Com alegria, vamos deixar a Palavra iluminar este 5º
Domingo do Tempo Comum, tão concreto, tão pé no chão, tão desafiador para a
vida de hoje.
“Vós sois o sal da terra… vós sois a luz do
mundo” (Mt 5,13-16)
As leituras deste domingo formam um verdadeiro itinerário
do testemunho cristão.
O profeta Isaías é direto e quase desconcertante:
não adianta uma fé feita só de ritos e palavras bonitas. O jejum que agrada a
Deus é partilhar o pão com quem tem fome, acolher o pobre, vestir o nu, não
virar o rosto ao irmão. E então vem a promessa: “tua luz surgirá como a
aurora” (Is 58,8).
A luz nasce quando a fé se
transforma em gesto.
São Paulo, na Primeira Carta aos Coríntios, reforça
essa lógica. Ele diz que não anunciou o Evangelho com discursos sofisticados,
mas com simplicidade, fraqueza e confiança no poder de Deus. A fé não se
sustenta na eloquência humana, mas na coerência de vida. Em outras
palavras: o Evangelho convence mais pelo que se vive do que pelo que se fala.
E Jesus, no Evangelho, sela tudo isso com imagens
fortíssimas: sal e luz.
O sal não faz barulho, mas dá sabor. A luz não chama atenção para si, mas
permite que os outros vejam melhor. Jesus não diz: “vocês deveriam ser”,
mas “vocês são”. É identidade, é missão.
Um eco vicentino para os nossos dias
São Vicente de Paulo, com sua lucidez pastoral,
aprofunda exatamente essa intuição do Evangelho.
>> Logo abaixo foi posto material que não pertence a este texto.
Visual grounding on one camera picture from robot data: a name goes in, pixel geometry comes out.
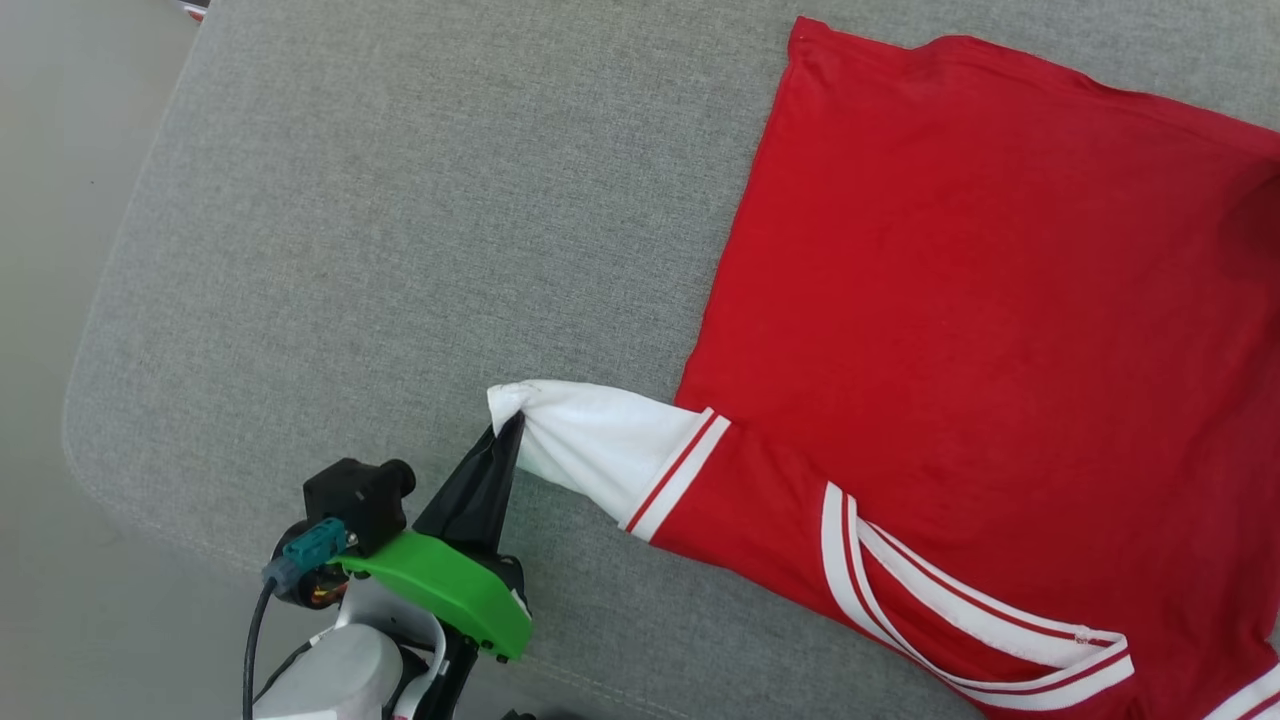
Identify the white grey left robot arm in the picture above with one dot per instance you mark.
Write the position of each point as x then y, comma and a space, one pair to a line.
330, 670

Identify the red T-shirt with white trim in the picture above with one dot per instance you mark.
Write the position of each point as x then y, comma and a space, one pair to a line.
980, 330

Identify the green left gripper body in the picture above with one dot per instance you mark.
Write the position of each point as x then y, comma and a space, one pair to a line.
450, 590

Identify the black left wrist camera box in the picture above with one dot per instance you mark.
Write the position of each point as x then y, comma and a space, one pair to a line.
355, 500

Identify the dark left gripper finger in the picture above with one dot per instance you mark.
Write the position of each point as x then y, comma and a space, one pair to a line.
465, 495
508, 455

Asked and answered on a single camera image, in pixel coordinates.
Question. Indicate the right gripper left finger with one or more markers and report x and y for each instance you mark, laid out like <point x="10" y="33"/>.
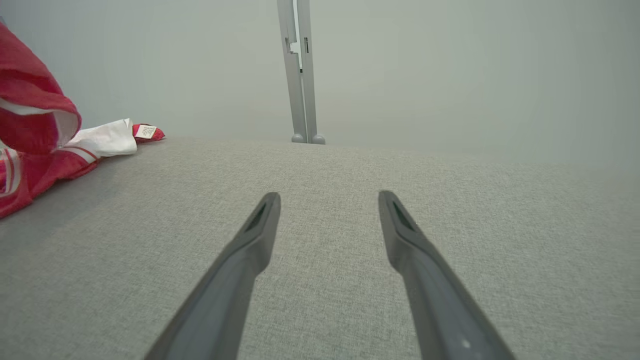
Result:
<point x="220" y="300"/>

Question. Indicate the red white basketball jersey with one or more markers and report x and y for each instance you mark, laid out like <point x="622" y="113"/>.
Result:
<point x="30" y="100"/>

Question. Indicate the grey fabric sofa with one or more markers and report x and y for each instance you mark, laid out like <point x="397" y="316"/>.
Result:
<point x="325" y="170"/>

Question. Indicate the grey metal stand pole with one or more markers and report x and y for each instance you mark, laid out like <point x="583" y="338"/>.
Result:
<point x="290" y="90"/>

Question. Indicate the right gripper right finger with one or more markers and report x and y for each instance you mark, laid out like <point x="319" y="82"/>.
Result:
<point x="440" y="310"/>

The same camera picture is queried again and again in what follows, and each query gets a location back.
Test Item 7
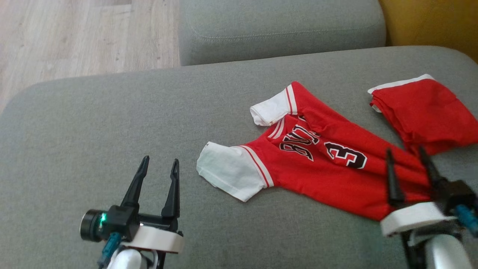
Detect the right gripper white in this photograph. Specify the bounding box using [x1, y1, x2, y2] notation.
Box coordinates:
[380, 147, 458, 236]

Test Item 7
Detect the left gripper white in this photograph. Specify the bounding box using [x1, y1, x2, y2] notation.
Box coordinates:
[120, 156, 184, 254]

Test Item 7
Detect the red Bulls 23 jersey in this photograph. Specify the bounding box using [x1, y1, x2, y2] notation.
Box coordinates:
[196, 81, 435, 222]

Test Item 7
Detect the large grey sofa seat cushion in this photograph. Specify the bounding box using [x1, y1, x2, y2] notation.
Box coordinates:
[0, 46, 478, 269]

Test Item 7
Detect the grey sofa back cushion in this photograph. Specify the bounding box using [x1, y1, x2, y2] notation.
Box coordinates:
[179, 0, 387, 67]

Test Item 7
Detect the teal left camera connector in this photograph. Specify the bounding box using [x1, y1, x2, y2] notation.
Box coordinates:
[98, 232, 122, 268]

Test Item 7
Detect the teal camera connector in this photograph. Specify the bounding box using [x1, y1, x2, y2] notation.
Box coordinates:
[456, 205, 478, 238]
[98, 232, 122, 268]

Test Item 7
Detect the teal right camera connector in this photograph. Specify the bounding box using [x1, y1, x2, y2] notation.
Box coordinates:
[456, 205, 478, 238]

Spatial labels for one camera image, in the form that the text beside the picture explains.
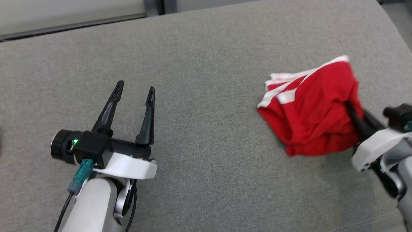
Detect teal cable connector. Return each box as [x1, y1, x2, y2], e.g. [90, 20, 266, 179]
[67, 159, 94, 195]

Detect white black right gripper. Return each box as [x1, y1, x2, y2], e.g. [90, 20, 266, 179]
[344, 101, 412, 172]

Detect grey metal partition post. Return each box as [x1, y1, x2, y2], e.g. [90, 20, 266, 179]
[143, 0, 166, 16]

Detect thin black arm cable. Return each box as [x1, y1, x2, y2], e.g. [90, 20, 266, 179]
[124, 179, 138, 232]

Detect grey partition bottom rail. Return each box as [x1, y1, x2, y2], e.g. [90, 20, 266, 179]
[0, 13, 148, 42]

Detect red shorts with white stripes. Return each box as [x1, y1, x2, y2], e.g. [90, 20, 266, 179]
[257, 55, 366, 157]

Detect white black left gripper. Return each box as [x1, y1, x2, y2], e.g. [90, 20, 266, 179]
[92, 80, 158, 180]

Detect thin black camera cable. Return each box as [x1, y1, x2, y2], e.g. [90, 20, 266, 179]
[53, 192, 73, 232]

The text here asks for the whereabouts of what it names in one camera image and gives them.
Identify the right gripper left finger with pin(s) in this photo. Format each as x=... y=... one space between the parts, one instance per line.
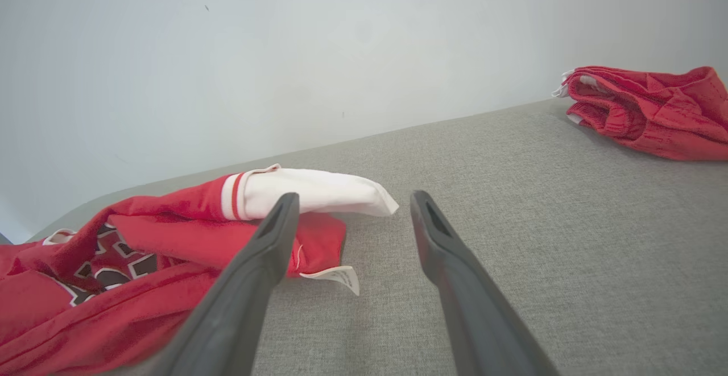
x=239 y=308

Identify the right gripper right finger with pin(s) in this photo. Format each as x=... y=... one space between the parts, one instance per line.
x=478 y=319

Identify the red jersey with white sleeves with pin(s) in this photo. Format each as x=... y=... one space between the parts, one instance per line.
x=114 y=319

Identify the red shorts with white stripes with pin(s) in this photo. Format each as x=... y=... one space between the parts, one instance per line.
x=671 y=114

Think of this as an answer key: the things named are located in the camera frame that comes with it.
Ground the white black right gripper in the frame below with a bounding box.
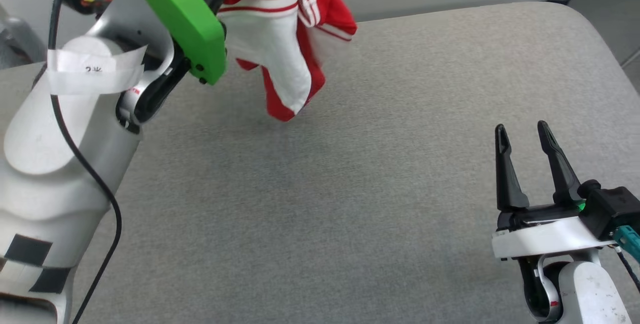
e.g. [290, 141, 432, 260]
[492, 120, 617, 261]

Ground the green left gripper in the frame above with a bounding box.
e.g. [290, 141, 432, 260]
[107, 0, 237, 86]

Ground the red and white garment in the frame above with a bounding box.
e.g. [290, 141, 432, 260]
[175, 0, 358, 122]

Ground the white paper label strip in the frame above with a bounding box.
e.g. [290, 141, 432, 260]
[46, 44, 148, 96]

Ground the grey fabric padded surface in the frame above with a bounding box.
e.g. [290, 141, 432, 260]
[0, 2, 640, 324]

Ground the teal connector on right camera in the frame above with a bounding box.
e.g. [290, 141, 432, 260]
[614, 225, 640, 262]

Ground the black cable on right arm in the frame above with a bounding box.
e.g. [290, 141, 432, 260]
[616, 247, 640, 292]

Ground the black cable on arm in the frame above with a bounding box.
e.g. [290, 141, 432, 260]
[47, 0, 123, 324]
[616, 247, 640, 292]

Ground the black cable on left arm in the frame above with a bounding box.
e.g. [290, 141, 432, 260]
[47, 0, 123, 324]

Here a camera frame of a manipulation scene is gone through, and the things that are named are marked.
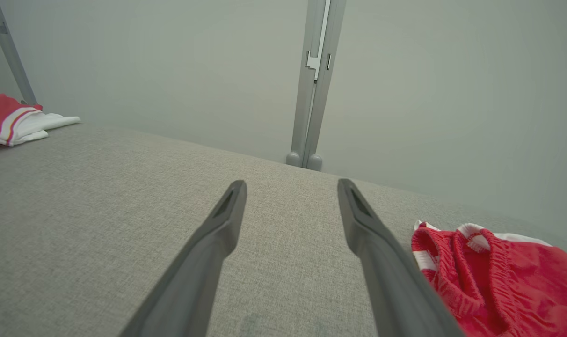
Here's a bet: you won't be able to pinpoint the red and white striped shirt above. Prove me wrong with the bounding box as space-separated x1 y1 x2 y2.
0 93 81 147

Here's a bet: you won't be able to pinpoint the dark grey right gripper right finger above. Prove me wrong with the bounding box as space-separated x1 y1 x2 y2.
337 178 467 337

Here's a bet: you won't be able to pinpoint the red shorts with elastic waist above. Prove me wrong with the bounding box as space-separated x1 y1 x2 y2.
411 220 567 337

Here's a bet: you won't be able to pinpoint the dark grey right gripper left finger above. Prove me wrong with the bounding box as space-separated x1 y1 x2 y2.
119 180 247 337

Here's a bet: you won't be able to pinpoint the grey metal partition post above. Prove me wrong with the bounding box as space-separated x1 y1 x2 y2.
0 0 38 105

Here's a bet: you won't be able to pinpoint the grey metal post with latch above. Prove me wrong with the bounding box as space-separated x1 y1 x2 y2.
286 0 347 172

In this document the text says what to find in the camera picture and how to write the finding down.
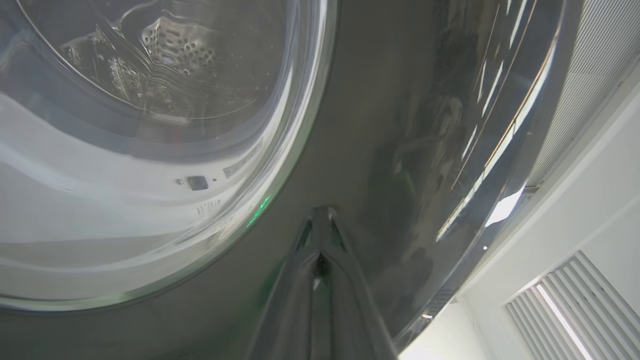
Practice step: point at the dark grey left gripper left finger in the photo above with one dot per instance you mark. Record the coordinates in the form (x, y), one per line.
(290, 320)

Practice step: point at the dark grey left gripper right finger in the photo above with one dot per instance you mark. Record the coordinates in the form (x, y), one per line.
(355, 320)

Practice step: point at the black round glass washer door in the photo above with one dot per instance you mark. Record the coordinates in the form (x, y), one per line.
(380, 100)

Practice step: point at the white front-load washing machine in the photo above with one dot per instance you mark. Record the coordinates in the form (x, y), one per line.
(100, 210)

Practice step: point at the stainless steel washing machine drum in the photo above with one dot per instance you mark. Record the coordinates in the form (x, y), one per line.
(175, 45)

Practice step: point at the white slatted air vent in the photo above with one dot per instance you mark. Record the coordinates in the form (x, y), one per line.
(575, 310)

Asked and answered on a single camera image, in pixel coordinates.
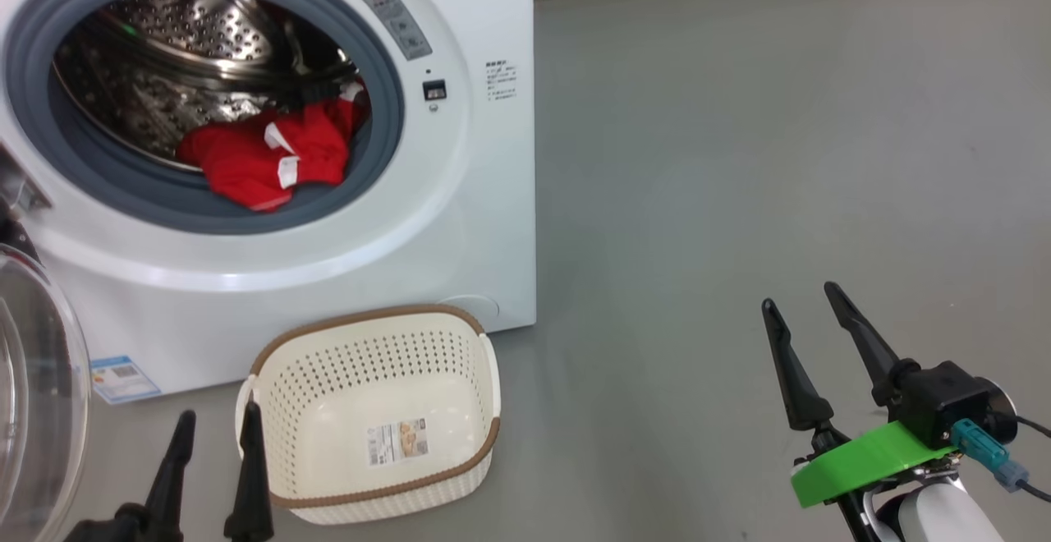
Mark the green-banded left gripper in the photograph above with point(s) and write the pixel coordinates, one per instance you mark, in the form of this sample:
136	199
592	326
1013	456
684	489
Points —
123	527

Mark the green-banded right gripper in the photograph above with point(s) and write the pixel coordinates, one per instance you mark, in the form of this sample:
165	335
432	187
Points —
862	464

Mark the black round glass washer door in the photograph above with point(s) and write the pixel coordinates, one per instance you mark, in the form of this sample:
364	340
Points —
41	411

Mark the red sports jersey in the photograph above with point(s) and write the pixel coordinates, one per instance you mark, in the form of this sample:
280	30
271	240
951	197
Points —
254	164

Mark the cream laundry basket brown rim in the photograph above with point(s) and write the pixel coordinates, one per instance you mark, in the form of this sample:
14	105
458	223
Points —
328	411

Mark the printed paper product label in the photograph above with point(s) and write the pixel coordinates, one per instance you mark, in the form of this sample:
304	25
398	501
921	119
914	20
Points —
397	442

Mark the white front-load washing machine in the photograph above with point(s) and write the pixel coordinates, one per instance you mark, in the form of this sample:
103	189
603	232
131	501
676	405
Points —
460	197

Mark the grey rubber door gasket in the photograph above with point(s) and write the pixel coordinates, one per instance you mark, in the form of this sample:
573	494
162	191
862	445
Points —
49	140

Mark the steel washing machine drum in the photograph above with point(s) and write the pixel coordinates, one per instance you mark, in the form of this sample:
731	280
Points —
156	57

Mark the blue energy label sticker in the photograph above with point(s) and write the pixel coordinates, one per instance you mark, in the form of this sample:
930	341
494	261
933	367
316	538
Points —
125	378

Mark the round white filter cover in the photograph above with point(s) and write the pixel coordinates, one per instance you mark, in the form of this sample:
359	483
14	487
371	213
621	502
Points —
484	306

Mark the grey warning sticker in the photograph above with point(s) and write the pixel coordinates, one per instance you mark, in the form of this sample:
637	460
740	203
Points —
396	21

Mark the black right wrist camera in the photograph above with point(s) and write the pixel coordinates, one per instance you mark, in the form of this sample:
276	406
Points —
944	398

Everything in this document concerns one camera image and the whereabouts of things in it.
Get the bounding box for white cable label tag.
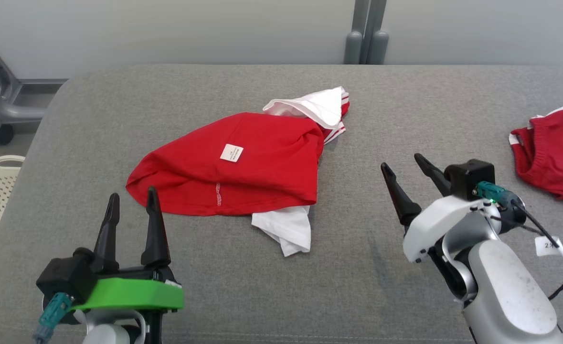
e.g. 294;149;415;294
534;236;563;264

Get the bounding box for red white basketball jersey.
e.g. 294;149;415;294
126;86;351;258

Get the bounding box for red shorts with white stripe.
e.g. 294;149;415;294
509;102;563;205

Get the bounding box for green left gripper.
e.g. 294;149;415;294
70;186;185;314

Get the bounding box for grey double partition post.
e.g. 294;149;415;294
343;0;390;65

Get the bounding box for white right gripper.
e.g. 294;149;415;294
381;153;498;265

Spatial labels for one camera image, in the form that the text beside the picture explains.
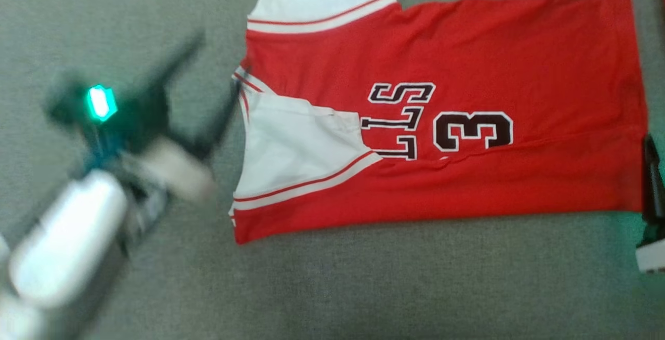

Ao aconselhar o jovem padre
Antônio Durand, ele escreve:
“Cumpre que sejais como o sal, vós sois o
sal da terra, impedindo que a corrupção se propague sobre o rebanho do qual
sereis o pastor.”
(SV BR XI, 357)
E mais: Vicente compara o testemunho do líder
cristão ao sol, que ilumina e aquece não porque se impõe, mas porque
está cheio de luz, de graça e de boas obras.
Isso vale para padres, religiosos, lideranças… mas
vale também para pais e mães, jovens, profissionais, agentes de pastoral,
cristãos comuns no meio do mundo. Onde há descuido, frieza, injustiça,
indiferença, o discípulo de Jesus é chamado a ser presença que purifica,
ilumina e reconcilia.
Aplicando à nossa vida hoje
Ser sal e luz hoje não significa fazer coisas
extraordinárias, mas viver o ordinário com amor e responsabilidade:
Ser sal na família, quando escolho o diálogo em vez
da agressividade.
Ser luz no trabalho, quando ajo com honestidade
mesmo quando ninguém está olhando.
Ser sal na comunidade, quando não deixo que
fofocas, divisões ou desânimo contaminem as relações.
Ser luz na sociedade, quando me coloco ao lado dos
mais frágeis e não me acostumo com a injustiça.
Como dizia São Vicente, é preciso estar cheio
para poder transbordar. Ninguém ilumina se vive na escuridão; ninguém
conserva se perdeu o sabor do Evangelho.
Compromisso para a semana
À luz da Palavra e do carisma vicentino, façamos
nossos estes compromissos:
🙏🏼 Perguntar-nos com sinceridade:
De que maneira posso ser sal e luz para os outros
na minha família, na minha comunidade, no meu trabalho?
Que atitudes concretas o Senhor me pede hoje?
Assumir um gesto concreto:
“Estar presente” onde for necessário sal e
luz: nas relações humanas que estão prestes a se corromper, nos ambientes
marcados pelo conflito, na vida de alguém que precisa de escuta, cuidado e
esperança.
Que o Senhor nos conceda a graça de não esconder a
luz que Ele acendeu em nós e de nunca perder o sabor do Evangelho.
Assim, nossas obras falarão de Deus — e Ele será glorificado.